* What you will do: Copy every line that holds the string "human" from the data below.

Dataset entries:
--- START ---

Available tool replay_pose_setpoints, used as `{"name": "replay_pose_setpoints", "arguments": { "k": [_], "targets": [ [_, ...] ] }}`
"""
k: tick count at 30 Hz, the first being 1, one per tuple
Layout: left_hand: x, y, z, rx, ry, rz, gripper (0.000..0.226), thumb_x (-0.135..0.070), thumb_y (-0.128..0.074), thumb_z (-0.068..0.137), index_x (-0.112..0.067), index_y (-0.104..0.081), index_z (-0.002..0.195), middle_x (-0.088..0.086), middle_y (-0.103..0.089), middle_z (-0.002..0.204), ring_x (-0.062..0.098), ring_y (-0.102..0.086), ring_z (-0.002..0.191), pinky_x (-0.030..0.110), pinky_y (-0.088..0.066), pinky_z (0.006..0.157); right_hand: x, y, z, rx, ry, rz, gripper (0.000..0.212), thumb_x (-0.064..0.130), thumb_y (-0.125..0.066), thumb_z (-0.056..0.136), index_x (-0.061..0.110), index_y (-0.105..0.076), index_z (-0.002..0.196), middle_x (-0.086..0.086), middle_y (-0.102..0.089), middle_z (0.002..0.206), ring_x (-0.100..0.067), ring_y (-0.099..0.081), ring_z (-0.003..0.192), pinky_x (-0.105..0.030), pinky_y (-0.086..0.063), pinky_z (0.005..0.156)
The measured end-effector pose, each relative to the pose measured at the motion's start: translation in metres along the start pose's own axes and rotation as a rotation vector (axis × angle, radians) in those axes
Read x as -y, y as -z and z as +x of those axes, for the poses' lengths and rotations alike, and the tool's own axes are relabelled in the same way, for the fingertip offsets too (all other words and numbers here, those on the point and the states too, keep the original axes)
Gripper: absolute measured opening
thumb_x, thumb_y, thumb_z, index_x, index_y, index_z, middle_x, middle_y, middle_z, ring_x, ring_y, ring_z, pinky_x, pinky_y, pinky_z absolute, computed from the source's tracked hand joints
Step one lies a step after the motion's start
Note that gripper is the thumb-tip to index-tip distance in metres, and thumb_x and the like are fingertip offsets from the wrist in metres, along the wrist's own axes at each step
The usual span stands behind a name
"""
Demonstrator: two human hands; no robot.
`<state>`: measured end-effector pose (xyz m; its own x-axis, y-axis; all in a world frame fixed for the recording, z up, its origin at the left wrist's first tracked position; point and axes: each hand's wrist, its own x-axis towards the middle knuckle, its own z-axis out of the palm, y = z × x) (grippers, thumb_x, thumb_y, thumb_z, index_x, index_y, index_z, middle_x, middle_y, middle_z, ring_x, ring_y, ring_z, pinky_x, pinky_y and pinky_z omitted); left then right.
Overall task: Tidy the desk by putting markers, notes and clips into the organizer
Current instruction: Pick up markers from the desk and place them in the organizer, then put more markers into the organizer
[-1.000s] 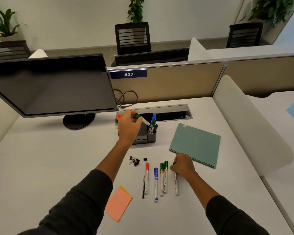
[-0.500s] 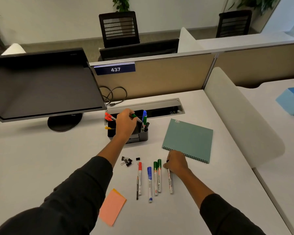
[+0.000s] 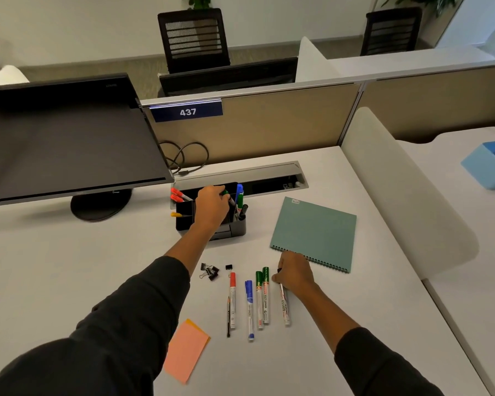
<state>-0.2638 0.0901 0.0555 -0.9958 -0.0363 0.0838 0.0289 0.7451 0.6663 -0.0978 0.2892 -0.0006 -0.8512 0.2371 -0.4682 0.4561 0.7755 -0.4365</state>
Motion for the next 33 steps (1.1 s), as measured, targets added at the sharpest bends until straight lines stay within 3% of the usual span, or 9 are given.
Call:
{"name": "replay_pose_setpoints", "arguments": {
  "k": [6, 14, 19, 24, 28, 33],
  "targets": [
    [0.003, 0.008, -0.012, -0.045, 0.026, -0.056, 0.036, -0.012, -0.066, 0.096, -0.008, -0.065, 0.133, 0.01, -0.071, 0.119, 0.024, -0.068, 0.106, 0.035, -0.056, 0.098, 0.002, 0.0, -0.002, -0.005, 0.004, -0.011, 0.029, 0.02, -0.087, 0.074, 0.013, -0.063, 0.09, -0.002, -0.066, 0.088, -0.017, -0.063, 0.079, -0.021, -0.036, 0.05],
    [0.014, 0.0, -0.099, -0.107, -0.022, -0.221, 0.019, -0.013, -0.07, 0.093, -0.011, -0.069, 0.112, -0.001, -0.067, 0.095, 0.012, -0.065, 0.084, 0.036, -0.061, 0.08, 0.002, 0.001, -0.004, -0.029, 0.012, -0.048, 0.025, 0.018, -0.086, 0.074, 0.012, -0.067, 0.089, -0.002, -0.068, 0.085, -0.016, -0.065, 0.075, -0.026, -0.053, 0.06],
    [0.018, -0.026, -0.174, 0.084, 0.013, -0.164, 0.015, -0.024, -0.07, 0.094, -0.019, -0.067, 0.108, -0.007, -0.064, 0.097, 0.004, -0.062, 0.082, 0.024, -0.058, 0.077, -0.001, 0.01, -0.003, -0.02, -0.02, -0.098, 0.017, 0.014, -0.083, 0.073, 0.012, -0.068, 0.083, -0.002, -0.069, 0.077, -0.017, -0.068, 0.068, -0.026, -0.057, 0.057],
    [0.021, -0.05, -0.21, 0.286, 0.038, -0.058, 0.027, -0.024, -0.067, 0.096, -0.02, -0.065, 0.123, -0.002, -0.062, 0.122, 0.009, -0.062, 0.097, 0.016, -0.049, 0.086, 0.003, 0.04, 0.002, -0.071, -0.001, -0.105, 0.013, 0.011, -0.079, 0.069, 0.013, -0.07, 0.077, -0.001, -0.07, 0.07, -0.018, -0.07, 0.06, -0.035, -0.064, 0.061],
    [0.022, -0.056, -0.209, 0.333, 0.065, -0.003, 0.042, -0.027, -0.067, 0.096, -0.019, -0.058, 0.136, 0.001, -0.056, 0.135, 0.018, -0.052, 0.126, 0.025, -0.041, 0.105, 0.021, 0.084, -0.004, -0.166, 0.047, -0.043, 0.018, 0.014, -0.083, 0.071, 0.017, -0.068, 0.081, 0.001, -0.068, 0.08, -0.019, -0.068, 0.072, -0.031, -0.059, 0.064],
    [0.018, -0.061, -0.202, 0.385, 0.059, 0.075, 0.045, -0.032, -0.069, 0.093, -0.018, -0.057, 0.134, 0.002, -0.058, 0.126, 0.021, -0.053, 0.12, 0.03, -0.046, 0.102, 0.047, 0.132, -0.007, -0.33, 0.125, 0.067, 0.025, 0.016, -0.089, 0.069, 0.022, -0.065, 0.072, 0.004, -0.069, 0.079, -0.016, -0.065, 0.071, -0.025, -0.048, 0.058]
  ]
}}
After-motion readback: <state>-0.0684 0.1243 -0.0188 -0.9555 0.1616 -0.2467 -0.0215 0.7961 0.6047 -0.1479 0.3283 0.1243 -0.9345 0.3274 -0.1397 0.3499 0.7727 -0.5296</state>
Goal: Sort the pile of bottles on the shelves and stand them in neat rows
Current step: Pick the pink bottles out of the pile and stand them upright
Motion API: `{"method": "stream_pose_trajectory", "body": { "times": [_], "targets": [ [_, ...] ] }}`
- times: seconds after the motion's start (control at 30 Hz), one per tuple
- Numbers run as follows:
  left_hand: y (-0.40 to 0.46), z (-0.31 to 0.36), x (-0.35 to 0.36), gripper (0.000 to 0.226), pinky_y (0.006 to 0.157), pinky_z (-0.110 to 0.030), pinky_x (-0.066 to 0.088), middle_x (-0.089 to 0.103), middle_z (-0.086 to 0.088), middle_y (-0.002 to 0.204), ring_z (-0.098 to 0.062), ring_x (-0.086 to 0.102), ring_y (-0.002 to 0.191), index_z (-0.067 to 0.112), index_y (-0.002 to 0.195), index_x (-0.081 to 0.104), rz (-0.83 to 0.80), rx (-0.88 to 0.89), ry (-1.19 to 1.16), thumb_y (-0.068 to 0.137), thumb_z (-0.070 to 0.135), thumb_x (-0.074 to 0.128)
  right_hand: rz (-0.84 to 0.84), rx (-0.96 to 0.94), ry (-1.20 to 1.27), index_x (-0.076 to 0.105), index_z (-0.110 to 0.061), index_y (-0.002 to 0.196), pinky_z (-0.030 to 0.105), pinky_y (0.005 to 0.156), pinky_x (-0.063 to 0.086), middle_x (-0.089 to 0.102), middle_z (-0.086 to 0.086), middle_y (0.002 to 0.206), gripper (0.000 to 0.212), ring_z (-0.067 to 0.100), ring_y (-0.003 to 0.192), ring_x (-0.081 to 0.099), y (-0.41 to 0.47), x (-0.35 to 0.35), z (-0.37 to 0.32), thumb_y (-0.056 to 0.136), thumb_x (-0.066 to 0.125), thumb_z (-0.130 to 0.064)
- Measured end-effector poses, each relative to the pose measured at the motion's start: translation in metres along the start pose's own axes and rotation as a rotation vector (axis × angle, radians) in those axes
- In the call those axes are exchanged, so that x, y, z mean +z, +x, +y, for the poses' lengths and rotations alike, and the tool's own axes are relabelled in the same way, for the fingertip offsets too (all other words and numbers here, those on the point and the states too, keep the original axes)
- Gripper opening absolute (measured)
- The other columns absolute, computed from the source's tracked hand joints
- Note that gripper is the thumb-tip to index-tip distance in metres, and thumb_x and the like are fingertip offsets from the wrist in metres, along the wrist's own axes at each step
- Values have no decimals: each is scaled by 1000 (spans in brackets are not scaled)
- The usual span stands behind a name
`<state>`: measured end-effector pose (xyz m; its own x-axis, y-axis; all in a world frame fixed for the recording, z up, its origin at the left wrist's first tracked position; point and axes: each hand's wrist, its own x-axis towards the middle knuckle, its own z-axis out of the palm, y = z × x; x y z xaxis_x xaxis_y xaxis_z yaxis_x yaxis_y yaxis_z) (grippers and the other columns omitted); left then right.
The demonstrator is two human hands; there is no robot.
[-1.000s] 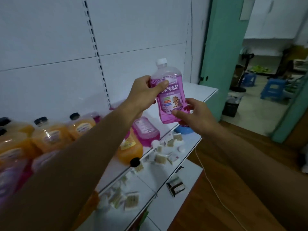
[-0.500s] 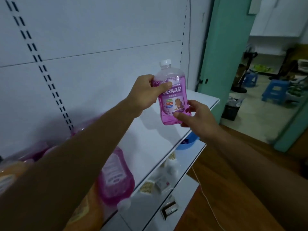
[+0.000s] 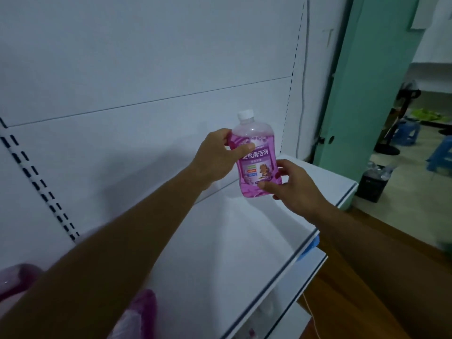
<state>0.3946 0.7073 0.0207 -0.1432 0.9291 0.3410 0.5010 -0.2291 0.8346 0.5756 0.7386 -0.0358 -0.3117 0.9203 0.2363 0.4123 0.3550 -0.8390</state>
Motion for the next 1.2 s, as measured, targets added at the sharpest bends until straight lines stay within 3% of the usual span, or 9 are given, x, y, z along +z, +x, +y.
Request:
{"method": "stream_pose_trajectory", "body": {
  "times": [0.2,0.37,0.53,0.6,0.7,0.9,1.03,1.1,1.2],
  "targets": [
    [55,-40,44,41,87,-44,55,65,2,101,-19,63,96,11,116,61,126,-57,82,83,34,72,-154,-48,-83,53,-18,125,30,76,51,63,-1,110,51,14,85,61,88,-7,58,80,76,-26],
    [102,-62,86,39,72,-9,43,62,7,93,-13,59,85,12,108,63,266,-107,182,77,31,78,-287,16,-61,55,-20,119,37,84,54,66,-6,105,51,14,93,65,158,-7,101,76,75,-40],
    [135,-86,117,41,72,-10,44,68,3,97,-13,63,86,12,104,66,366,-180,169,74,35,80,-414,-39,-52,57,-25,115,47,81,56,70,-4,102,78,15,92,68,233,16,185,49,82,-57],
    [142,-93,124,44,75,-13,46,69,5,98,-13,63,88,15,106,66,359,-193,197,72,41,79,-387,-37,-25,54,-26,118,47,85,55,69,-3,108,89,20,98,66,231,11,176,43,82,-64],
    [150,-98,130,51,80,-21,47,68,4,103,-14,62,89,17,109,65,328,-193,302,72,50,74,-373,-38,-75,54,-18,123,42,89,52,67,2,113,79,23,103,64,224,4,161,58,82,-54],
    [158,-100,138,52,85,-14,43,65,-2,116,-8,56,94,13,122,61,346,-151,335,78,35,77,-351,-53,-99,56,-14,122,26,79,44,68,3,111,60,21,100,64,235,6,171,73,81,-39],
    [155,-100,137,54,94,-24,48,60,-6,123,-14,57,102,10,130,54,312,-172,359,83,25,74,-350,-38,-113,57,-14,114,25,77,43,64,0,103,50,18,94,61,236,6,170,73,82,-30],
    [146,-100,131,58,93,-30,51,58,-5,122,-19,60,104,11,135,48,272,-212,328,84,21,73,-261,-55,-73,57,-15,113,30,77,50,65,2,108,62,21,99,63,231,6,165,63,86,-39],
    [121,-93,111,61,86,-25,51,57,-1,116,-16,60,96,16,139,43,253,-262,357,85,26,71,58,-125,-87,37,-10,139,47,97,47,43,14,138,91,30,122,49,211,3,151,68,83,-42]
  ]
}}
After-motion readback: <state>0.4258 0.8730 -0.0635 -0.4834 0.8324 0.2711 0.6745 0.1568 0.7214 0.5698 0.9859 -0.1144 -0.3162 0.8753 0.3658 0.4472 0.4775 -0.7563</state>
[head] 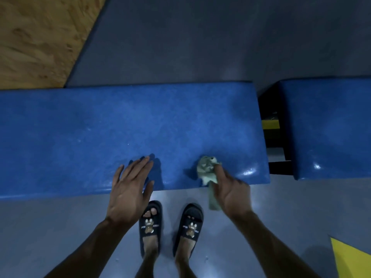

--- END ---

* Answer box:
Demonstrator: two human hands; no robot.
The demonstrator is two human hands; there is no robot.

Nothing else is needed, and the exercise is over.